[[ MATERIAL PROVIDED, beginning ]]

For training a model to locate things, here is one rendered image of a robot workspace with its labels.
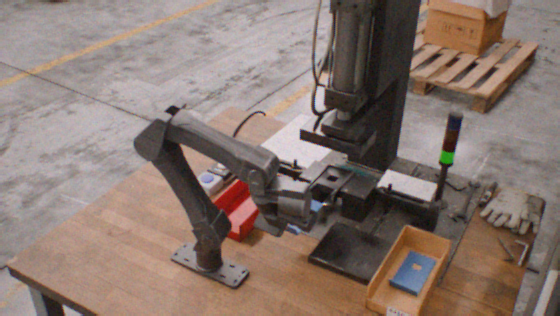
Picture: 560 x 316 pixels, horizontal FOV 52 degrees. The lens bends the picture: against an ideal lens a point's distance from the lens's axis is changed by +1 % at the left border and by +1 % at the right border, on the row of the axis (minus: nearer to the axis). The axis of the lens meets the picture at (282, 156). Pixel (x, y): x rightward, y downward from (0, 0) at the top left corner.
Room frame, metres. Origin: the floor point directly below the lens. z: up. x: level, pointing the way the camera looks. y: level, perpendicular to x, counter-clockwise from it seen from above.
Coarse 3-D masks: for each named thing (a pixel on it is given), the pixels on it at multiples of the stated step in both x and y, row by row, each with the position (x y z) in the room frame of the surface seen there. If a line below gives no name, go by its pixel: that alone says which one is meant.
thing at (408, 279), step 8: (408, 256) 1.07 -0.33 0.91; (416, 256) 1.07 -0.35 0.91; (424, 256) 1.08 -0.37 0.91; (408, 264) 1.05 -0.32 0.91; (424, 264) 1.05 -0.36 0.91; (432, 264) 1.05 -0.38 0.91; (400, 272) 1.02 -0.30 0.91; (408, 272) 1.02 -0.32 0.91; (416, 272) 1.02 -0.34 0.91; (424, 272) 1.02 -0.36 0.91; (392, 280) 0.96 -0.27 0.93; (400, 280) 0.99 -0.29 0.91; (408, 280) 0.99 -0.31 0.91; (416, 280) 0.99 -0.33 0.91; (424, 280) 0.99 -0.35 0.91; (400, 288) 0.96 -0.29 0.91; (408, 288) 0.94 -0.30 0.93; (416, 288) 0.96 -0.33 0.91
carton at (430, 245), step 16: (400, 240) 1.09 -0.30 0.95; (416, 240) 1.11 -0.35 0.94; (432, 240) 1.09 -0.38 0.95; (448, 240) 1.07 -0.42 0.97; (400, 256) 1.08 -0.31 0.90; (432, 256) 1.08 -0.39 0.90; (448, 256) 1.06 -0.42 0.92; (384, 272) 1.00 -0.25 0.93; (432, 272) 1.02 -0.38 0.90; (368, 288) 0.91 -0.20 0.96; (384, 288) 0.97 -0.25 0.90; (432, 288) 0.95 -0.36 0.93; (368, 304) 0.91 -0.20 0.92; (384, 304) 0.92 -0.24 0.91; (400, 304) 0.92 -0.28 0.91; (416, 304) 0.92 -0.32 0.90
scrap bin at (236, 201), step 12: (240, 180) 1.33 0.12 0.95; (228, 192) 1.27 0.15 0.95; (240, 192) 1.33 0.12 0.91; (216, 204) 1.22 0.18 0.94; (228, 204) 1.27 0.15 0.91; (240, 204) 1.28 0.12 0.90; (252, 204) 1.28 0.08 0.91; (228, 216) 1.22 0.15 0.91; (240, 216) 1.22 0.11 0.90; (252, 216) 1.17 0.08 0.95; (240, 228) 1.12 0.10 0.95; (252, 228) 1.17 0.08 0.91; (240, 240) 1.12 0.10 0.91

[[ MATERIAL PROVIDED, end ]]

- _PROBLEM DETAILS_
The line containing "thing at (408, 279), step" marks where to begin; copy it and every later line exactly, through the end of the data.

- _COMPLETED EXERCISE_
thing at (408, 279), step 8: (408, 256) 1.07 -0.33 0.91; (416, 256) 1.07 -0.35 0.91; (424, 256) 1.08 -0.37 0.91; (408, 264) 1.05 -0.32 0.91; (424, 264) 1.05 -0.36 0.91; (432, 264) 1.05 -0.38 0.91; (400, 272) 1.02 -0.30 0.91; (408, 272) 1.02 -0.32 0.91; (416, 272) 1.02 -0.34 0.91; (424, 272) 1.02 -0.36 0.91; (392, 280) 0.96 -0.27 0.93; (400, 280) 0.99 -0.29 0.91; (408, 280) 0.99 -0.31 0.91; (416, 280) 0.99 -0.33 0.91; (424, 280) 0.99 -0.35 0.91; (400, 288) 0.96 -0.29 0.91; (408, 288) 0.94 -0.30 0.93; (416, 288) 0.96 -0.33 0.91
carton at (430, 245), step 16: (400, 240) 1.09 -0.30 0.95; (416, 240) 1.11 -0.35 0.94; (432, 240) 1.09 -0.38 0.95; (448, 240) 1.07 -0.42 0.97; (400, 256) 1.08 -0.31 0.90; (432, 256) 1.08 -0.39 0.90; (448, 256) 1.06 -0.42 0.92; (384, 272) 1.00 -0.25 0.93; (432, 272) 1.02 -0.38 0.90; (368, 288) 0.91 -0.20 0.96; (384, 288) 0.97 -0.25 0.90; (432, 288) 0.95 -0.36 0.93; (368, 304) 0.91 -0.20 0.92; (384, 304) 0.92 -0.24 0.91; (400, 304) 0.92 -0.28 0.91; (416, 304) 0.92 -0.32 0.90
scrap bin at (236, 201), step 12: (240, 180) 1.33 0.12 0.95; (228, 192) 1.27 0.15 0.95; (240, 192) 1.33 0.12 0.91; (216, 204) 1.22 0.18 0.94; (228, 204) 1.27 0.15 0.91; (240, 204) 1.28 0.12 0.90; (252, 204) 1.28 0.08 0.91; (228, 216) 1.22 0.15 0.91; (240, 216) 1.22 0.11 0.90; (252, 216) 1.17 0.08 0.95; (240, 228) 1.12 0.10 0.95; (252, 228) 1.17 0.08 0.91; (240, 240) 1.12 0.10 0.91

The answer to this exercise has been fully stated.